**Requirement**
Check every line of the data and copy the ones where "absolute" appears.

**Dataset excerpt**
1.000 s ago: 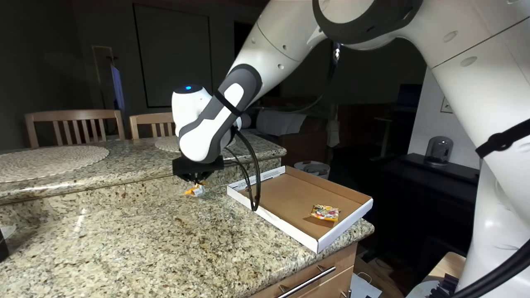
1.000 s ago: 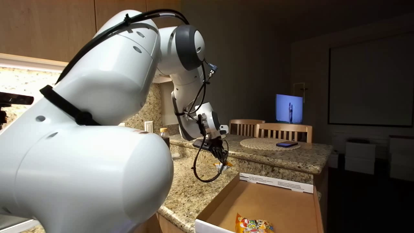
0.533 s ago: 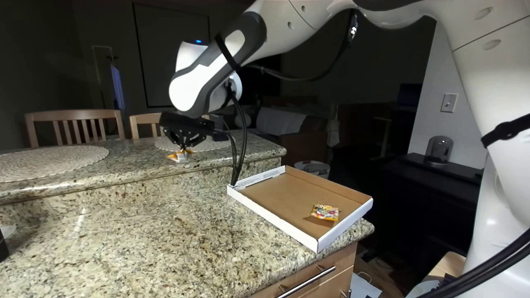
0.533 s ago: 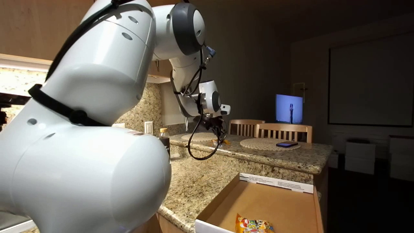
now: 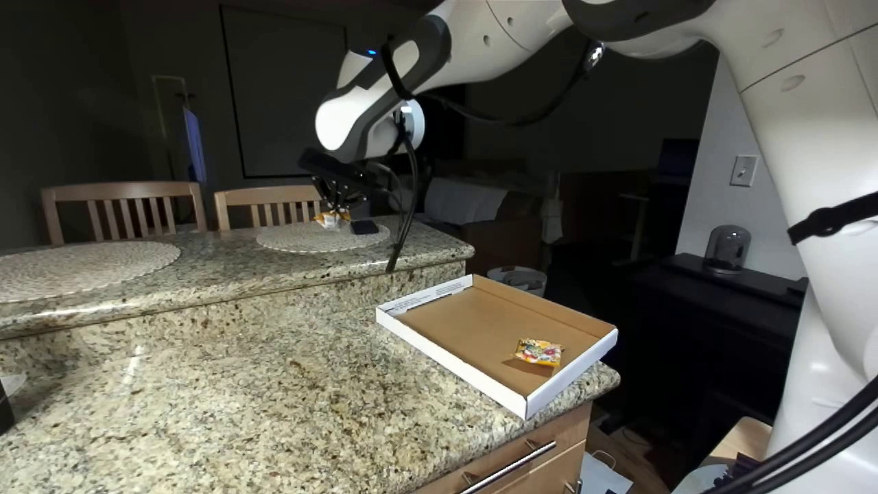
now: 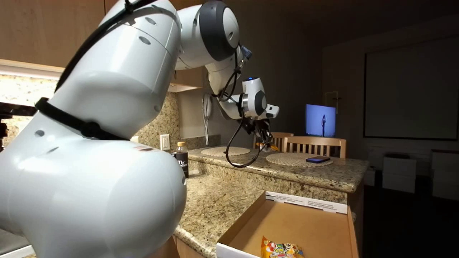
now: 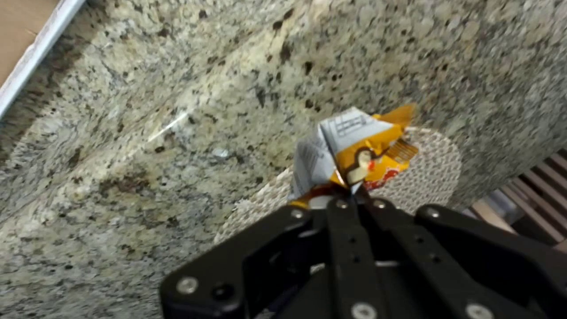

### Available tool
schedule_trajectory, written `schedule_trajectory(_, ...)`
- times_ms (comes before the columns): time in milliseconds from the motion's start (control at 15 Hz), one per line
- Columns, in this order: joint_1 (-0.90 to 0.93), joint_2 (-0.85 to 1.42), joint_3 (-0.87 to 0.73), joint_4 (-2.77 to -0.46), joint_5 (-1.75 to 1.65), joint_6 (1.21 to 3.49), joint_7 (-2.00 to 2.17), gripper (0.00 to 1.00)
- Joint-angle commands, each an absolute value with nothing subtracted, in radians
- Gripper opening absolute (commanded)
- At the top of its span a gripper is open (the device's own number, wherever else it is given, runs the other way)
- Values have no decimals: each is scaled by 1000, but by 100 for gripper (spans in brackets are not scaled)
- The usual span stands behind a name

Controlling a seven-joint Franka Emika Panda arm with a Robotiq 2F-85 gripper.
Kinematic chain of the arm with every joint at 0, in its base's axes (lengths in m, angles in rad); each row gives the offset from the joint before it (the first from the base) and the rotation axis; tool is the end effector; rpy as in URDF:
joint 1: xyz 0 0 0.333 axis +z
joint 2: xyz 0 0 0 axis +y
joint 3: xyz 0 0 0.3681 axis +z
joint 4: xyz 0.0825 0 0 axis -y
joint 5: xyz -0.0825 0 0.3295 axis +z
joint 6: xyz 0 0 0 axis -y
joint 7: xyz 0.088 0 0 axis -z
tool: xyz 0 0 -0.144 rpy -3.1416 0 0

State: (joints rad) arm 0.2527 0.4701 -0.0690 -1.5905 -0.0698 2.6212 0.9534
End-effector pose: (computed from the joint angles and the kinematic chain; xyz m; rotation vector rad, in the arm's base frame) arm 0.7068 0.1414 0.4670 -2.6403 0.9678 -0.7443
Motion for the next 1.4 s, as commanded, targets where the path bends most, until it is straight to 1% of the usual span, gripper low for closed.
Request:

**Response to the exercise**
- Joint-angle commands, each an absolute value with nothing subtracted, in radians
- Gripper opening absolute (commanded)

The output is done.